* **INSTRUCTIONS FOR THE TASK**:
Look in the material below for the line holding "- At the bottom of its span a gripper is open". Set it down exactly, with each later line up to and including the line holding "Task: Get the".

┌─ INFORMATION PROVIDED

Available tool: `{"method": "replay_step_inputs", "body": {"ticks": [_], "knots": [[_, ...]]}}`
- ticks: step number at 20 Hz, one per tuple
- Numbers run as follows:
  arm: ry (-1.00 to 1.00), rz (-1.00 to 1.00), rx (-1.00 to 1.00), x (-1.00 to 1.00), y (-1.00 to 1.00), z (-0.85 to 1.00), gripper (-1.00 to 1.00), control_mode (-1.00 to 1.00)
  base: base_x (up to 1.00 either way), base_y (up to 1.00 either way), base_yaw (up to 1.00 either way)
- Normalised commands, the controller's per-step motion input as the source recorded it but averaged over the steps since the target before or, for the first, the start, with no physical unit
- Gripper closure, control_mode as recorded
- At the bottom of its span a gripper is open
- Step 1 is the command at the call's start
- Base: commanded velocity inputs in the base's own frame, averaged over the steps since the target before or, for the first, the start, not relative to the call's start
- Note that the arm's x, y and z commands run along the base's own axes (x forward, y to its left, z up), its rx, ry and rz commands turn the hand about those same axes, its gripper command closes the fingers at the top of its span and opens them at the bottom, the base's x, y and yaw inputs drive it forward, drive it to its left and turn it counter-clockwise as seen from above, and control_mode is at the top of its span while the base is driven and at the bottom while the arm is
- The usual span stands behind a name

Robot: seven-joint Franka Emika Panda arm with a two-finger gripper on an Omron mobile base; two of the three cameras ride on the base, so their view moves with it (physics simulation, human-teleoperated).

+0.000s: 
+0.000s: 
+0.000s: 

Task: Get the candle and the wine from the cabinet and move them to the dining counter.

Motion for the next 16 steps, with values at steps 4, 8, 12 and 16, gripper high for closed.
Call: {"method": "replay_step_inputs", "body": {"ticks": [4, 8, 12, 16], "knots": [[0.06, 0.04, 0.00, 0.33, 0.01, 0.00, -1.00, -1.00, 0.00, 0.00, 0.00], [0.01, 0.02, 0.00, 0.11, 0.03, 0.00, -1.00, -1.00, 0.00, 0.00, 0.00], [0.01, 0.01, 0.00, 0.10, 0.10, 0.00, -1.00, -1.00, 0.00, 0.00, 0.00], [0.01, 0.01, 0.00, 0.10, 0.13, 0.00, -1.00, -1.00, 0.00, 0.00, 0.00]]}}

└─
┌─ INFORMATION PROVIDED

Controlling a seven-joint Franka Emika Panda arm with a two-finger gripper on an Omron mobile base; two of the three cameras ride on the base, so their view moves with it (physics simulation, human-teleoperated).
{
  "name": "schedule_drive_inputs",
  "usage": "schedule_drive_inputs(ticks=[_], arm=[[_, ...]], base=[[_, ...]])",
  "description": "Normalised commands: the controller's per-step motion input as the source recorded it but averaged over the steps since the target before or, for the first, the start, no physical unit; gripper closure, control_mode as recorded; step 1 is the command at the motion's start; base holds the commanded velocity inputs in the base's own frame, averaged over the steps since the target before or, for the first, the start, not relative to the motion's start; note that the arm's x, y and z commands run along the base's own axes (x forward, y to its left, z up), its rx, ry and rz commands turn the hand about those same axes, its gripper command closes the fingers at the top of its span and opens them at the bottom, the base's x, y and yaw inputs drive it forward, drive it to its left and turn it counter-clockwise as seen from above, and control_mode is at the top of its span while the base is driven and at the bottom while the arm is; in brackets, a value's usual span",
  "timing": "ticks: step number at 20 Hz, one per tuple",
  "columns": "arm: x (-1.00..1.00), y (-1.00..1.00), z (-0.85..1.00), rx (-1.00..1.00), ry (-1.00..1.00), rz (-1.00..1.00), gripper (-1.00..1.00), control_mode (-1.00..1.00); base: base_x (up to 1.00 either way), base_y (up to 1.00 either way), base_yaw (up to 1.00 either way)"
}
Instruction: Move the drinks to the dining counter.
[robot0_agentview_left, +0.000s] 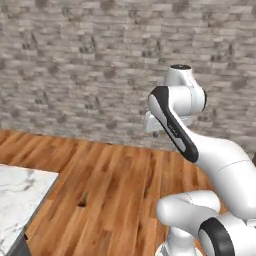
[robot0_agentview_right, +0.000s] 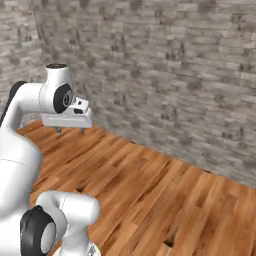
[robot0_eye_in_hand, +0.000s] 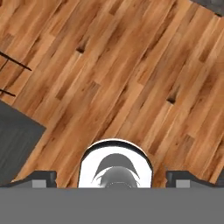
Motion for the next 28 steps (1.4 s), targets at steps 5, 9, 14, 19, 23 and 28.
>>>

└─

* **WRITTEN SOLUTION**:
- At the bottom of its span a gripper is open
- Step 1 is the command at the call's start
- Base: commanded velocity inputs in the base's own frame, averaged over the steps since the target before or, for the first, the start, not relative to the call's start
- Note that the arm's x, y and z commands run along the base's own axes (x forward, y to its left, z up), its rx, ry and rz commands turn the hand about those same axes, its gripper command closes the fingers at the top of its span and opens them at the bottom, the base's x, y and yaw inputs drive it forward, drive it to its left and turn it counter-clockwise as seen from above, and control_mode is at the top of its span while the base is driven and at the bottom while the arm is
- The usual span stands behind a name

Robot: seven-joint Franka Emika Panda arm with a two-finger gripper on an Omron mobile base; two of the three cameras ride on the base, so their view moves with it (physics simulation, human-teleoperated).

+0.000s: 
+0.000s: 
+0.000s: 

Task: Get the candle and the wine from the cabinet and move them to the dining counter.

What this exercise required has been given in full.